AMI image
To make running a Cloud MapReduce job easier, we have built a AMI image which hides a lot of details. To launch a job, specify how many EC2 instances you need, and specify parameters (described below) as user data, then you are in business.
AMI ID: ami-d29775bb, 32bits, x86, US (have not tried EU, probably does not work)
The AMI ID may change over time as we rebundle the image to fix problems, but the manifest will stay the same. You will always find the latest in S3 as huanliu/CloudMapReduce.manifest.xml.
How to use the AMI
The AMI takes configuration data as user data in the following form.
AWS_ACCESS_KEY=xxxxxxxxxx
AWS_SECRET_KEY=ssssssssssssssssssss
CLOUDMAPREDUCE_JAR=/mybucket/cloudmapreduce-api-0.7-release.jar,/mybucket/cloudmapreduce-examples-0.7-release.jar
COMMAND_LINE="com.acnlabs.CloudMapReduce.application.WordCount -k xxxxxxxxxx -s ssssssssssssssssssss -i /cloudos/test25.txt -j jobid -p 20 -r 20 -cb -c CLIENT_ID"
JOB_ID=test100
OUTPUT=/mybucket/results
OTHER_CONFIG=/mybucket/config
OTHER_SCRIPT=/mybucket/script
BASE_ID=0
The user data is dumped to a file, and source'd as a bash shell file. In essence, it defines a set of shell variables. The meaning of each is as follows.
- AWS_ACCESS_KEY: This is your AWS access key. You get this key when you sign up for AWS services.
- AWS_SECRET_KEY: This is your AWS secret key. The access/secret key pair is used to download JAR file, upload log file, so make sure they are valid for the buckets specified.
- CLOUDMAPREDUCE_JAR: This is a comma-separated list of JAR files which contain both Cloud MapReduce and your application. You can either do "mvn install" in the source tree to compile it into JARs (one API jar, one examples jar), or use "Export->JAR file" in Eclipse. The first part of the path should be the S3 bucket name. In the example, "mybucket" is the bucket name. You do not need to upload standard libraries (S3, SQS, SimpleDB, Jakarta, JAXB, args4j, log4j) as they are included in the image already. But make sure you upload both the API (the MapReduce logic) and your own application.
- COMMAND_LINE: This is the command line to run on each instance. See the Command Line Reference for details. Note that you will need to provide an AWS access/secret key pair on the command line, and it is used to access SQS/S3/SimpleDB services as part of the Cloud MapReduce job. Also, "CLIENT_ID" is a special variable, which will be translated to a numeral number that will be supplied as the "clientid" option on the command line. Each node needs to have a unique "clientid".

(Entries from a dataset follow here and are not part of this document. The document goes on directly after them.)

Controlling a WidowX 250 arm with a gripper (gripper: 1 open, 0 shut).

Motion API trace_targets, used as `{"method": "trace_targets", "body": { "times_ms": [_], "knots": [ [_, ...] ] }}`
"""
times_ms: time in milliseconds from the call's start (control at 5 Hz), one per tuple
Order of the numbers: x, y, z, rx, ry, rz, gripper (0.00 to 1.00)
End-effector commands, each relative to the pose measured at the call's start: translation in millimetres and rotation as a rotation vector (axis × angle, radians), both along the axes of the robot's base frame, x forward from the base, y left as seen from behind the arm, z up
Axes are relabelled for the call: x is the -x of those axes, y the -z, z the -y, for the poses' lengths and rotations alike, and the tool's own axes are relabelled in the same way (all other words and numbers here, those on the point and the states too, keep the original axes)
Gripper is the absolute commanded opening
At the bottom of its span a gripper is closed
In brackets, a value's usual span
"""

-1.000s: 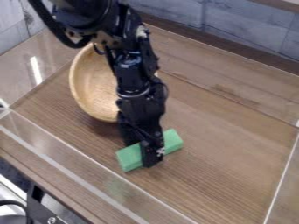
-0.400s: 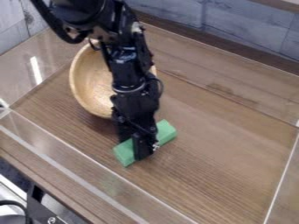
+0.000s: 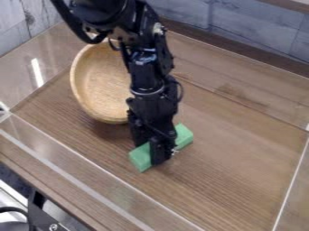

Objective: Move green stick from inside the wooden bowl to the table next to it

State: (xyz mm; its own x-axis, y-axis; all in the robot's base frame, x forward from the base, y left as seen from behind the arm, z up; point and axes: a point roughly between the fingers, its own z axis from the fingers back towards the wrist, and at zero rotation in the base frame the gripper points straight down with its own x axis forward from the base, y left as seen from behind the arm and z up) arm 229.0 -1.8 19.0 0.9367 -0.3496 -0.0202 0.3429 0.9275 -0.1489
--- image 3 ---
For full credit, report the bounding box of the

- JOB_ID: A name used to create a subfolder to store the resulting log file.
- OUTPUT: The top level directory to store log files. The first path (e.g., "mybucket" in the example) should be a bucket name. The log files are stored under /OUTPUT/JOB_ID/reservation_id/launch_id.
- OTHER_CONFIG: The configuration data in user data is fixed once an instance is launched. To facilitate multiple job runs per launch, you can optionally specify an additional configuration file in S3. The script reads the configuration data in the user data first, then download the OTHER_CONFIG data. In other words, configuration data in OTHER_CONFIG overwrites what is in the user data. You can specify a different job parameter, and reboot the instances to start processing. Rebooting is more cost effective since AWS rounds up your usage to an hour.

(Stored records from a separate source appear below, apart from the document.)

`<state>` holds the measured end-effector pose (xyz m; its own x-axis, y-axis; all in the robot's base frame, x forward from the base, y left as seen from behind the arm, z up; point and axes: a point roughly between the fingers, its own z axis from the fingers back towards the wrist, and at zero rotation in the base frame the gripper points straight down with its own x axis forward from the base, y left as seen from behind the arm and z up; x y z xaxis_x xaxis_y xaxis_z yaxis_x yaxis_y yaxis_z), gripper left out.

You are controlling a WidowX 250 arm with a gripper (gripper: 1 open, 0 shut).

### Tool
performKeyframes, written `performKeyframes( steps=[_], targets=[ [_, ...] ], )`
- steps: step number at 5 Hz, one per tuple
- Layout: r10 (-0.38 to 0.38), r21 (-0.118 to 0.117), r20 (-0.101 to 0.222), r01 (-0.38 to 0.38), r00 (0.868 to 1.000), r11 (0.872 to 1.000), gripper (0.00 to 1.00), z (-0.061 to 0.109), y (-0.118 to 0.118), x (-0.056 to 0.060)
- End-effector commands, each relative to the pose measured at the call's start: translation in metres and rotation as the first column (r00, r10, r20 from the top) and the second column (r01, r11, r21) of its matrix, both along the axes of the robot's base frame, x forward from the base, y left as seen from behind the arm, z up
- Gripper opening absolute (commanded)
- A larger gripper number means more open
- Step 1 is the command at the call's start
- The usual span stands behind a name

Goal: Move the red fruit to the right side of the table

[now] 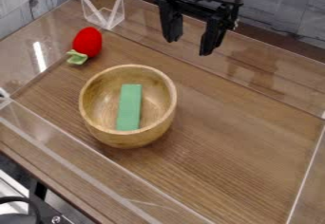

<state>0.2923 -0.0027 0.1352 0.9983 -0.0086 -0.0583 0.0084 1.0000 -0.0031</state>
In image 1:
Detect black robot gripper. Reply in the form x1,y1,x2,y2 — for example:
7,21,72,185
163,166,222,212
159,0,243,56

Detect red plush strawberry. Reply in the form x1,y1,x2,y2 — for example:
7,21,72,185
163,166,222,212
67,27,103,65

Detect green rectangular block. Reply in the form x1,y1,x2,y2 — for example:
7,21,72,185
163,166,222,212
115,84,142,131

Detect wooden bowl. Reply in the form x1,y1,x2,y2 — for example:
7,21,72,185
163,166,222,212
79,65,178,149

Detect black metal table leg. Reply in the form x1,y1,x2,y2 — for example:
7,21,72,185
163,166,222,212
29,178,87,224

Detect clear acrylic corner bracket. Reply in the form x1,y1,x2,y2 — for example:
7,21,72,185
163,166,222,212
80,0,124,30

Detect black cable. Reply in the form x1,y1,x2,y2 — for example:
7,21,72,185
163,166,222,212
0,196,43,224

- OTHER_SCRIPT: The AMI has a built-in script to launch jobs. But, you can optionally include an additional script to change its behavior. OTHER_SCRIPT is a bash script, and it is called right before invoking the Cloud MapReduce command line.
- BASE_ID: Each node needs to have a unique clientid. If you specify "-c CLIENT_ID" on the command line parameter, the clientid is determined by summing BASE_ID with the launch ID. BASE_ID by default is 0. When you first launch a set of nodes, each will have a unique launch ID. For example, if you launch 100 instances, they are numbered 0 to 99. But if you launch additional instances later to help with the processing, you need to set the BASE_ID to be more than 100 for the new set of nodes, so that the new nodes would have a unique clientid. BASE_ID should not be set in OTHER_SCRIPT if you launched two batches of instances, since each batch will use the same BASE_ID, and it will result in duplicate clientid.
login
To login to an instance of this AMI, you can ssh into the "cloudmapreduce" account using your key-pair. Instead of waiting for the job finish to see the log, you can watch the log file as the job progresses. Go to the home (~) directory, then type "tail -f output".
Visual monitoring
The AMI automatically updates machine statistics, including CPU, network, disk, and memory usage, to Google App Engine (GAE). You can monitor these statistics visually at http://ec2-performance.appspot.com. Input the DNS name of your EC2 instance, e.g., ec2-174-129-44-38.compute-1.amazonaws.com, then click graph. You will see something similar to the following
Since GAE is a free service, there is a limit on the amount of data it can hold. If your data is not displaying, you may need to click delete to clear the data store. Either input a DNS name, which will only clear data related to that instance, or leave the name empty, which will clear the whole data store. Obviously, multiple users could step on each other's toes, but this is only for testing usage. For production use, we can help to put in a scalable solution.